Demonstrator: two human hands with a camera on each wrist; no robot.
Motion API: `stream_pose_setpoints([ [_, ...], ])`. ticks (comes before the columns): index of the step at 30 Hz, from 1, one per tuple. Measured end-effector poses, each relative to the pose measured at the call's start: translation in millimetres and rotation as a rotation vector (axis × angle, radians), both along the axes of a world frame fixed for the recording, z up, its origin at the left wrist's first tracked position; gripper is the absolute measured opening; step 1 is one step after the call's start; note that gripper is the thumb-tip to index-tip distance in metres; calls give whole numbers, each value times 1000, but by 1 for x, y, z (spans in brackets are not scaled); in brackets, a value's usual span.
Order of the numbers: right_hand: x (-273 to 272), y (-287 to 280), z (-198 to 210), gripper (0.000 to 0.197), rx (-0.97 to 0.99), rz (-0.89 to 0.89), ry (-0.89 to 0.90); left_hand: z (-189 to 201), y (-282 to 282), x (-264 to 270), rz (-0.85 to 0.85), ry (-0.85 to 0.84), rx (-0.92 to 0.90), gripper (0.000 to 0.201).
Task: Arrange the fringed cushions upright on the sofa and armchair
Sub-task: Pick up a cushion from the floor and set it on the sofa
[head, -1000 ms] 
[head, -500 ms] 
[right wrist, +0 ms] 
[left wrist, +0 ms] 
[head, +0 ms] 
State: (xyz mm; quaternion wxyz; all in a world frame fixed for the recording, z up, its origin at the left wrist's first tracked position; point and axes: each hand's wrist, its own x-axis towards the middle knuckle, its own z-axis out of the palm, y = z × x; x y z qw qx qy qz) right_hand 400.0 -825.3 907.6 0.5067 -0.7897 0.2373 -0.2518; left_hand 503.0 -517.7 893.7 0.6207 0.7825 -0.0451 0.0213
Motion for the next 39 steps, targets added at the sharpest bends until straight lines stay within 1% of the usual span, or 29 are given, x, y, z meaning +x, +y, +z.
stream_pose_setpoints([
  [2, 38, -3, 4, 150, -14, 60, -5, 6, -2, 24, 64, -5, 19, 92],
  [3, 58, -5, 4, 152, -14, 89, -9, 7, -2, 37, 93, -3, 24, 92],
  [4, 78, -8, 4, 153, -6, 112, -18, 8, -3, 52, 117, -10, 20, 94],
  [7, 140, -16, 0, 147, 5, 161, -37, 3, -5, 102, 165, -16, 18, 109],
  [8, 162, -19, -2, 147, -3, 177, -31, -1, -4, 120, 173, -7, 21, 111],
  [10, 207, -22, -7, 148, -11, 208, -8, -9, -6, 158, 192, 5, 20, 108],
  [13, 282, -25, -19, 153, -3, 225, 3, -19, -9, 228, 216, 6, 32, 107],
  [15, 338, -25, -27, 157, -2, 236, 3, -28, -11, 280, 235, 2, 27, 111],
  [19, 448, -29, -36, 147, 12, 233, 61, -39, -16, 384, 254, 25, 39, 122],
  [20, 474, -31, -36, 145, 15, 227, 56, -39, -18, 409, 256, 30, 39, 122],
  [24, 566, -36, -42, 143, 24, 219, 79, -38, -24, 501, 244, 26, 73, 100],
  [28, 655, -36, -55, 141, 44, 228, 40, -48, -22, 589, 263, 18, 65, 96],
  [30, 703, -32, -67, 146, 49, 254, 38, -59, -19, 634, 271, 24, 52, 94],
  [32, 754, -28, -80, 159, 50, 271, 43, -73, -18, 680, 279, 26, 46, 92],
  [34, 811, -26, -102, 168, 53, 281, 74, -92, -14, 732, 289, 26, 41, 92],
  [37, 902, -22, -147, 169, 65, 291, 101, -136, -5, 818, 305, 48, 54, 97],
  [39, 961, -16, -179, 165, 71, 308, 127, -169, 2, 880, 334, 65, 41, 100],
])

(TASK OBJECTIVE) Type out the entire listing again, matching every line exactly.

(EXERCISE SOLUTION)
Demonstrator: two human hands with a camera on each wrist; no robot.
Motion API: `stream_pose_setpoints([ [_, ...], ])`. ticks (comes before the columns): index of the step at 30 Hz, from 1, one per tuple. Measured end-effector poses, each relative to the pose measured at the call's start: translation in millimetres and rotation as a rotation vector (axis × angle, radians), both along the axes of a world frame fixed for the recording, z up, its origin at the left wrist's first tracked position; gripper is the absolute measured opening; step 1 is one step after the call's start; note that gripper is the thumb-tip to index-tip distance in metres; calls give whole numbers, each value times 1000, but by 1 for x, y, z (spans in brackets are not scaled); in brackets, a value's usual span.
Order of the numbers: right_hand: x (-273 to 272), y (-287 to 280), z (-198 to 210), gripper (0.000 to 0.197), rx (-0.97 to 0.99), rz (-0.89 to 0.89), ry (-0.89 to 0.90); left_hand: z (-189 to 201), y (-282 to 282), x (-264 to 270), rz (-0.85 to 0.85), ry (-0.85 to 0.84), rx (-0.92 to 0.90), gripper (0.000 to 0.201).
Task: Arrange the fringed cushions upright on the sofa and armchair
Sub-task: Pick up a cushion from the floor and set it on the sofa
[head, -1000 ms] 
[head, -500 ms] 
[right wrist, +0 ms] 
[left wrist, +0 ms] 
[head, +0 ms] 
State: (xyz mm; quaternion wxyz; all in a world frame fixed for the recording, z up, its origin at the left wrist's first tracked position; point and axes: each hand's wrist, its own x-axis towards the middle knuckle, its own z-axis out of the palm, y = z × x; x y z qw qx qy qz) right_hand 400.0 -825.3 907.6 0.5067 -0.7897 0.2373 -0.2518; left_hand 503.0 -517.7 893.7 0.6207 0.7825 -0.0451 0.0213
Motion for the next 39 steps, targets added at the sharpest bends until straight lines stay within 1% of the usual span, or 29 are given, x, y, z meaning +x, +y, +z.
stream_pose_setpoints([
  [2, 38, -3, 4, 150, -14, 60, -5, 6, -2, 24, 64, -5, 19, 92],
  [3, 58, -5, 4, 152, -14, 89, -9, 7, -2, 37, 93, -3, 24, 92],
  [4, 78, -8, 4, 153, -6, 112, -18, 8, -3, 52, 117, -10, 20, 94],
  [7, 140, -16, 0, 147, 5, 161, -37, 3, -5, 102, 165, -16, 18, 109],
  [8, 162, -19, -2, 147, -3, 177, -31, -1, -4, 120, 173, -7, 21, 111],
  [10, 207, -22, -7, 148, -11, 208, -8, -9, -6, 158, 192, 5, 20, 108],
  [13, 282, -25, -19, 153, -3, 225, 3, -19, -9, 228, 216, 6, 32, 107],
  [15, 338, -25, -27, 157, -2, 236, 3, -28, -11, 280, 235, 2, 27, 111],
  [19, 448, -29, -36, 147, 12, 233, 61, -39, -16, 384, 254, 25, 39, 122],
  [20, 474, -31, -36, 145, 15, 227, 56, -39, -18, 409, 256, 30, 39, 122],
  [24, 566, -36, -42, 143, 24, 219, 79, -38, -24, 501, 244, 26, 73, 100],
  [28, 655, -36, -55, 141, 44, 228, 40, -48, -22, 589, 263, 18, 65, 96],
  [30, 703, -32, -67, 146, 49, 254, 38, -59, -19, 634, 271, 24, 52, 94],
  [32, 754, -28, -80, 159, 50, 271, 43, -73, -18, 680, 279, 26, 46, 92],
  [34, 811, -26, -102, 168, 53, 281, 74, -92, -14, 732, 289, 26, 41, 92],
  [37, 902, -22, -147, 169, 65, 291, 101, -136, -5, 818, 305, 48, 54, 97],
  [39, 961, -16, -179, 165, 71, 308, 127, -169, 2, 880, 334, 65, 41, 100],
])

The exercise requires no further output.